--- Exercise material Enclosed Below ---
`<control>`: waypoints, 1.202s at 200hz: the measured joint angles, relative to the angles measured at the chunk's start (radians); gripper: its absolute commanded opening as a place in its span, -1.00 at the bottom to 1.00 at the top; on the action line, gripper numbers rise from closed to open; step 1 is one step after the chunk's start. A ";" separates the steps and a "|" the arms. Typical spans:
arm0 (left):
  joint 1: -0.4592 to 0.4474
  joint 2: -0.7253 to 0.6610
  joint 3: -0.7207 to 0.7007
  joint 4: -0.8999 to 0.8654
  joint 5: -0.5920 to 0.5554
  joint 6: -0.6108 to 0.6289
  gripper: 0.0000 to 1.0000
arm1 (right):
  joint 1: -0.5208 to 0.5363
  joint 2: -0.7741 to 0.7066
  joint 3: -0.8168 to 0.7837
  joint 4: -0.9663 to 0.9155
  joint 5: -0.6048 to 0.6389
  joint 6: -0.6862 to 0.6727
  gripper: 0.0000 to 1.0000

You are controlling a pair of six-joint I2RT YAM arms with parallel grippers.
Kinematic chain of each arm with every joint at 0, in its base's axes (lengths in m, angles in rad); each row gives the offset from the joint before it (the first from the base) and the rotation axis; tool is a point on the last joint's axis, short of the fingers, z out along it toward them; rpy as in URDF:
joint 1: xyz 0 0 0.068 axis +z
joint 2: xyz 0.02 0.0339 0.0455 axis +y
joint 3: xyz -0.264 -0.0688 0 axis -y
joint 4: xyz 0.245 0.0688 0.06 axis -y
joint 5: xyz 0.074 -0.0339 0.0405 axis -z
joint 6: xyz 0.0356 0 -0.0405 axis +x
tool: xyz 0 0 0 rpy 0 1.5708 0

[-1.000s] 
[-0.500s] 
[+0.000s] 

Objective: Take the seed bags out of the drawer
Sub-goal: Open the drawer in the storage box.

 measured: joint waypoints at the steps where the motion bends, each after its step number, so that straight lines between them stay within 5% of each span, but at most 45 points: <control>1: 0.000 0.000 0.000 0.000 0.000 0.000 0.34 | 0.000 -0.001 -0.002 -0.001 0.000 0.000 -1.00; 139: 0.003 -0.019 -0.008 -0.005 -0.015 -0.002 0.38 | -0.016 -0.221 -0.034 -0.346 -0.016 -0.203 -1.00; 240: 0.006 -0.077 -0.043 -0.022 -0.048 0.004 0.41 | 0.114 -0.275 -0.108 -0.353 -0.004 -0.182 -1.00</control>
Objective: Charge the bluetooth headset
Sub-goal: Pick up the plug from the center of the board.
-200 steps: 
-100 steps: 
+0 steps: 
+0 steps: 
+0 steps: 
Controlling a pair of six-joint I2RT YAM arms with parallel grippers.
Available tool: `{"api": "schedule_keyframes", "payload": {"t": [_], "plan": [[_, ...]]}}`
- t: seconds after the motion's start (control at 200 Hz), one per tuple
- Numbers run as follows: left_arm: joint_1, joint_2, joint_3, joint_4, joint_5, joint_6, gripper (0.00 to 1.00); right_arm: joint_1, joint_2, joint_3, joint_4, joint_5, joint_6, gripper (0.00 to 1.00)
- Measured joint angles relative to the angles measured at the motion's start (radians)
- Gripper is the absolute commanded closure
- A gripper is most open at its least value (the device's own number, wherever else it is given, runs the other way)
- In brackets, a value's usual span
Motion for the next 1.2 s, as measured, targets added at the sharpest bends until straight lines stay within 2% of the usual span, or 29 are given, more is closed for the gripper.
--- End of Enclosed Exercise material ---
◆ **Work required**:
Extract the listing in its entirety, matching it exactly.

◆ **Expected answer**:
`<control>`: waypoints, 1.202s at 200hz: the measured joint angles, relative to the angles measured at the chunk's start (radians); gripper: its absolute commanded opening as a place in its span, -1.00 at the bottom to 1.00 at the top; on the action line, gripper numbers rise from closed to open; step 1 is one step after the chunk's start. A ";" separates the steps and a "|" the arms. Typical spans:
arm0 (left):
  joint 1: -0.4592 to 0.4474
  joint 2: -0.7253 to 0.6610
  joint 3: -0.7207 to 0.7007
  joint 4: -0.8999 to 0.8654
  joint 5: -0.5920 to 0.5554
  joint 6: -0.6108 to 0.6289
  gripper: 0.0000 to 1.0000
arm1 (right):
  joint 1: -0.5208 to 0.5363
  joint 2: -0.7741 to 0.7066
  joint 3: -0.8168 to 0.7837
  joint 4: -0.9663 to 0.9155
  joint 5: -0.6048 to 0.6389
  joint 6: -0.6862 to 0.6727
  gripper: 0.0000 to 1.0000

You are controlling a pair of six-joint I2RT YAM arms with parallel grippers.
Kinematic chain of each arm with every joint at 0, in its base's axes (lengths in m, angles in rad); each row gives the offset from the joint before it (the first from the base) and the rotation axis; tool is a point on the last joint's axis, short of the fingers, z out along it toward them; rpy as in URDF:
joint 1: xyz 0 0 0.068 axis +z
joint 2: xyz 0.02 0.0339 0.0455 axis +y
joint 3: xyz -0.264 -0.0688 0 axis -y
joint 4: xyz 0.245 0.0688 0.06 axis -y
joint 5: xyz 0.074 -0.0339 0.0405 axis -z
joint 6: xyz 0.0356 0 -0.0405 axis +x
tool: xyz 0 0 0 rpy 0 1.5708 0

[-1.000s] 
[-0.500s] 
[+0.000s] 

Objective: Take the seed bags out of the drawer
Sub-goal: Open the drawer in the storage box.

 measured: joint waypoints at the steps where the motion bends, each after its step number, so that straight lines between them stay within 5% of each span, but at most 45 points: <control>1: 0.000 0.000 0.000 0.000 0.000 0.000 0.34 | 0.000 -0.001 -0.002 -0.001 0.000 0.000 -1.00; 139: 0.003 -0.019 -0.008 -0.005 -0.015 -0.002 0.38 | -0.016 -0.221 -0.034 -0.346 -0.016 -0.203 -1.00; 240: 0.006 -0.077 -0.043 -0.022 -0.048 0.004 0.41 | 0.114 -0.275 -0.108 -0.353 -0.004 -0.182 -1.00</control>
Objective: Charge the bluetooth headset
Sub-goal: Pick up the plug from the center of the board.
-200 steps: 
-100 steps: 
+0 steps: 
+0 steps: 
+0 steps: 
Controlling a pair of six-joint I2RT YAM arms with parallel grippers.
Available tool: `{"api": "schedule_keyframes", "payload": {"t": [_], "plan": [[_, ...]]}}`
- t: seconds after the motion's start (control at 200 Hz), one per tuple
- Numbers run as follows: left_arm: joint_1, joint_2, joint_3, joint_4, joint_5, joint_6, gripper (0.00 to 1.00); right_arm: joint_1, joint_2, joint_3, joint_4, joint_5, joint_6, gripper (0.00 to 1.00)
- Measured joint angles relative to the angles measured at the motion's start (radians)
- Gripper is the absolute commanded closure
- A gripper is most open at its least value (the device's own number, wherever else it is given, runs the other way)
- In brackets, a value's usual span
Motion for the next 1.2 s, as measured, targets added at the sharpest bends until straight lines stay within 2% of the usual span, or 29 are given, more is closed for the gripper.

This response is now finished.